Friday, August 26, 2011

Mom Takes A Vacation...No, Really.

Ladies, today I’m delivering a special Mom Public Service Announcement. After 46 months of continuous
pregnancy or nursing (or both) I took a vacation from my kids! I ditched them with my husband for a whole weekend and my mom-friend, Lisa, and I hit the road! My husband asked me which of us was Thelma and which was Louise. *Obviously* I’m Louise. Wait, which one got to sleep with Brad Pitt? I wanna be that one. Anyway, I’m here to tell you that a Mom’s Vacation DOES EXIST. I still can’t believe I actually got away with it. I feel like I just saw a Pegasus or a Unicorn or some other fangled thing that you think couldn’t possibly exist. But I did it does! WOOT!

I should back up and clarify that this weekend away was well overdue. I’m a stay-at-home mom whose
husband works insane hours six days/week…so for the last three years I have been on-duty with my two kids from sun-up to the last bedtime story with no relief pitcher. When my husband is around on the weekends he pretty much just follows my lead and relies on me to take the initiative with the kids because I’m the boss, applesauce.

I can’t tell you exactly what set me over the edge.

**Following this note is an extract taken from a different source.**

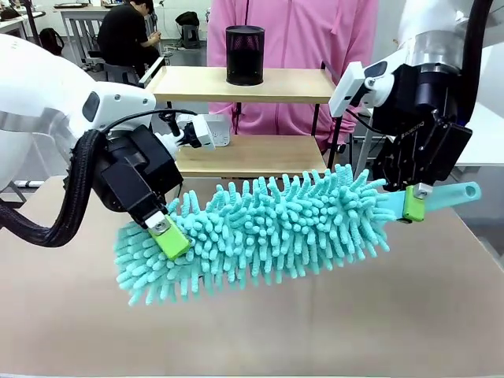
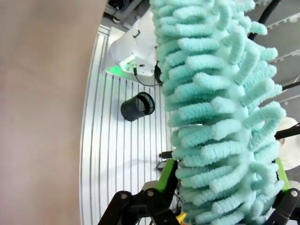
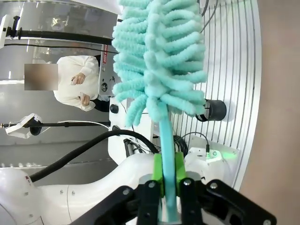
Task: Clean the shelf.
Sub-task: Hand the Duster back to the human.
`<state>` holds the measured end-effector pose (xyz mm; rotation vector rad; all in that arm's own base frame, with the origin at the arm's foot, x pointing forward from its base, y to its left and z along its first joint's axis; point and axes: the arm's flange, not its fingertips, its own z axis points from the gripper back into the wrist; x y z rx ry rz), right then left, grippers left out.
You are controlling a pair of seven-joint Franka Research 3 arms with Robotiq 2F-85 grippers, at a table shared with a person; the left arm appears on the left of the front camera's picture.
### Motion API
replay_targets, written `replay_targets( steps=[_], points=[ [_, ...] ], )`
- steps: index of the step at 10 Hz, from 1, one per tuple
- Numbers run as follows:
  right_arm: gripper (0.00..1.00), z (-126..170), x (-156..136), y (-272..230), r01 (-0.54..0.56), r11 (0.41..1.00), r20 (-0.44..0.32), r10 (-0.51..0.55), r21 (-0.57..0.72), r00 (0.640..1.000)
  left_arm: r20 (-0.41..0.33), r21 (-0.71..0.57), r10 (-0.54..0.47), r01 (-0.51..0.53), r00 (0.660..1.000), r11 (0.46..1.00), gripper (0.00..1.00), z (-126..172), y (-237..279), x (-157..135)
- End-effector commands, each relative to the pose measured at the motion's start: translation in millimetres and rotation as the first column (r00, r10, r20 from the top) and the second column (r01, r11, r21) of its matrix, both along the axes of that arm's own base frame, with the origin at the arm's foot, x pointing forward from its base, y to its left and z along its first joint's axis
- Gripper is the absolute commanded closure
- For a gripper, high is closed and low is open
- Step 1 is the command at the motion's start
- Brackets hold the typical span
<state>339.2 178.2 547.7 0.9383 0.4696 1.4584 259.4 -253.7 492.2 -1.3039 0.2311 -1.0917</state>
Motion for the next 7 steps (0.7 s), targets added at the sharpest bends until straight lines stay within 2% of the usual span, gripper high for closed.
replay_targets(
  steps=[1,2,3,4,7],
  points=[
    [0.88,-1.8,-4.0,4.0,0.027,1.0,-0.011,-0.027,0.012,1.0,0.052,-0.028,0.029,-0.028,0.998,0.999,0.6,0.0,-0.1,-1.4],
    [0.88,-2.1,-4.0,3.5,0.03,0.999,-0.012,-0.03,0.012,0.999,0.044,-0.019,0.031,-0.03,0.999,0.999,1.0,-0.1,0.8,-0.6],
    [0.88,-2.2,-3.4,3.1,0.033,0.999,-0.009,-0.033,0.017,0.999,0.044,-0.01,0.024,-0.024,0.999,1.0,0.66,-0.9,1.5,-0.4],
    [0.88,-2.1,-3.9,2.9,0.032,0.999,-0.009,-0.032,0.017,0.999,0.043,-0.006,0.021,-0.021,0.999,1.0,1.0,-1.3,1.7,-1.3],
    [0.88,-2.0,-3.7,0.9,0.042,0.999,-0.009,-0.042,0.022,0.999,0.042,-0.001,0.015,-0.015,0.999,1.0,1.0,-1.9,2.1,-1.5]
  ],
)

Maybe it was that spring didn’t reach Massachusetts until June and then it was suddenly 95 degrees. Or maybe it was that my adorable, plump baby stood up and ran away from me a week after his birthday in March and I haven’t stopped chasing since. In any case, I realized I was pissy, exhausted, and totally losing my schmidt. There were a couple warning signs that I was becoming unhinged: 1) I poured myself a 10oz glass of white grape juice at 4pm and my mother-in-law just assumed it was white wine and 2) I caught myself regularly pulling into our driveway and just…sitting there with my head on the steering wheel. I couldn’t help it--turning off the engine would mean unbuckling the kids and releasing two honey badgers back into the wild. I honestly didn’t even realize I was doing this until one day my three year-old’s voice reached me from the back seat: “Mommy? Can we go in the house now? I have to pee. Are you OK?”

I was losing it. My husband could see the wild look in my eye. My kids were always all up in my grill. I never had a chance to miss them, which I know is a blessing, but it also means I was taking their awesomeness for granted. My daughter’s hilarious questions became annoying and my son’s needy cries for me sounded like nails on a chalkboard. I started to resent them instead of cherish them. I emailed Lisa and told her to pick a weekend in June and make sure her mom or husband could take her kids for one night…I had to get away.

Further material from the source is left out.